Entre un vaste étang entouré de saules et un ruisseau étroit d’un pas de large, à peut-être une demi-lieue à l’intérieur du bois, Gaul s’arrêta. C’est là que viendraient les Trollocs s’ils continuaient à marcher comme avant. Les trois Aiels disparurent au milieu des arbres pour s’en assurer et revinrent annoncer qu’ils approchaient.

Laissant Faile et une douzaine d’hommes pour surveiller les chevaux, Perrin déploya les autres selon une courbe resserrée, telle une tasse dans laquelle entreraient les Trollocs. Après s’être assuré que chacun était bien caché et savait ce qu’il avait à faire, il se plaça au fond de la tasse, à côté d’un chêne au tronc plus épais que lui-même était grand.

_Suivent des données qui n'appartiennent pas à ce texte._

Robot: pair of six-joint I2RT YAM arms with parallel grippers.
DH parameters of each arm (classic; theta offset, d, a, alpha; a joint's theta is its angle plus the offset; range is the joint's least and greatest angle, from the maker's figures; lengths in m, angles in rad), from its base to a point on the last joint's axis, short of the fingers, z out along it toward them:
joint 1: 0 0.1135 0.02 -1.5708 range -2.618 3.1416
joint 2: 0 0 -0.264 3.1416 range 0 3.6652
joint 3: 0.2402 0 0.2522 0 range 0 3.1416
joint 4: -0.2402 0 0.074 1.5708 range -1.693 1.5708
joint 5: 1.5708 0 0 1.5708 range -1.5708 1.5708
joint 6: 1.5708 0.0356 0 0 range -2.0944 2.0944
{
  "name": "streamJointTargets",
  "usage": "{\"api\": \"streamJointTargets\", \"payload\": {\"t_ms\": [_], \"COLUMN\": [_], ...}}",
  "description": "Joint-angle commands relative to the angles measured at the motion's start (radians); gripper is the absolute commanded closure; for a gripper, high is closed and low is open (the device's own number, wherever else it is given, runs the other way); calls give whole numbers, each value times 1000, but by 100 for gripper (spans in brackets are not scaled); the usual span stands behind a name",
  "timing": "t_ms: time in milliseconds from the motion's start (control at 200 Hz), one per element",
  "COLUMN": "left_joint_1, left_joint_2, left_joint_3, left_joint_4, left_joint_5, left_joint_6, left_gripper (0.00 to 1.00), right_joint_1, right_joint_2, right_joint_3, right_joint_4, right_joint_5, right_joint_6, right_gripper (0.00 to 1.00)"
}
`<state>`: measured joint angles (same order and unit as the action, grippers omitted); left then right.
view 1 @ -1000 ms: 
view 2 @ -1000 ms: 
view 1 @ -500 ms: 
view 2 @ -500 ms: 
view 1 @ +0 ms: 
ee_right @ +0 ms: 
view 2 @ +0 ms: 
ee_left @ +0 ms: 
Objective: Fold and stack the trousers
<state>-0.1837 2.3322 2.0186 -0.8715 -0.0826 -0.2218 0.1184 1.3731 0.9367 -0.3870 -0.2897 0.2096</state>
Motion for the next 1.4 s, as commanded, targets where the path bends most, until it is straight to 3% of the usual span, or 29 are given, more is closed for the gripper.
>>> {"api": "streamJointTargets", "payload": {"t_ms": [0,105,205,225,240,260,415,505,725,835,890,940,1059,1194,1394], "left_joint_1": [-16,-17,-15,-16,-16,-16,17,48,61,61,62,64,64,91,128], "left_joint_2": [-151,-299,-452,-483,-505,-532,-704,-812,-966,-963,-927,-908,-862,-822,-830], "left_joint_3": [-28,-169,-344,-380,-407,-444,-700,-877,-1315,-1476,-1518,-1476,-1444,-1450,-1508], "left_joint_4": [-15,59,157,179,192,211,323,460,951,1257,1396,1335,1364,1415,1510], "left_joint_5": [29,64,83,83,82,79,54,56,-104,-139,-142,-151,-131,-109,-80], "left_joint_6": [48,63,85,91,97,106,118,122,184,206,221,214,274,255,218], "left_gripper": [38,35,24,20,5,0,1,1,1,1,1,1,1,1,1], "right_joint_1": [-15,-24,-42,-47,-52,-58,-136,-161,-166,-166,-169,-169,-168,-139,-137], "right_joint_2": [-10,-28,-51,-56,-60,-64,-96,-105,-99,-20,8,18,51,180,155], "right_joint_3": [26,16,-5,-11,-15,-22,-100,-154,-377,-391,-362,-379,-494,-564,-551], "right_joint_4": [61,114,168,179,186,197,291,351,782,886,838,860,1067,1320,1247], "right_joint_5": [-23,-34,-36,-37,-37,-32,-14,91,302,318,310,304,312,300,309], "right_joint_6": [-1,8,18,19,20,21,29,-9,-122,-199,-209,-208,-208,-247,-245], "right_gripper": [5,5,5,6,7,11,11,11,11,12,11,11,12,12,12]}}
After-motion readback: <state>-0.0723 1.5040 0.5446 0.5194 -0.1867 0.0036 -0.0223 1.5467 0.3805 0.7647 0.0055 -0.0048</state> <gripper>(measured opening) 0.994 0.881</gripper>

Il fit jouer sa hache dans la boucle qui la retenait à sa ceinture, encocha une flèche et attendit. Une brise légère soufflait sur son visage, s’enflant et s’affaiblissant. Il devrait sentir les Trollocs longtemps avant qu’ils arrivent en vue. Ils viendraient droit sur lui. Touchant de nouveau la hache, il attendit. Des minutes passèrent. Une heure. Davantage. Combien de temps encore avant qu’apparaissent ces Engeances de l’Ombre ? Attendre plus longtemps dans cette humidité et il faudrait changer les cordes des arcs.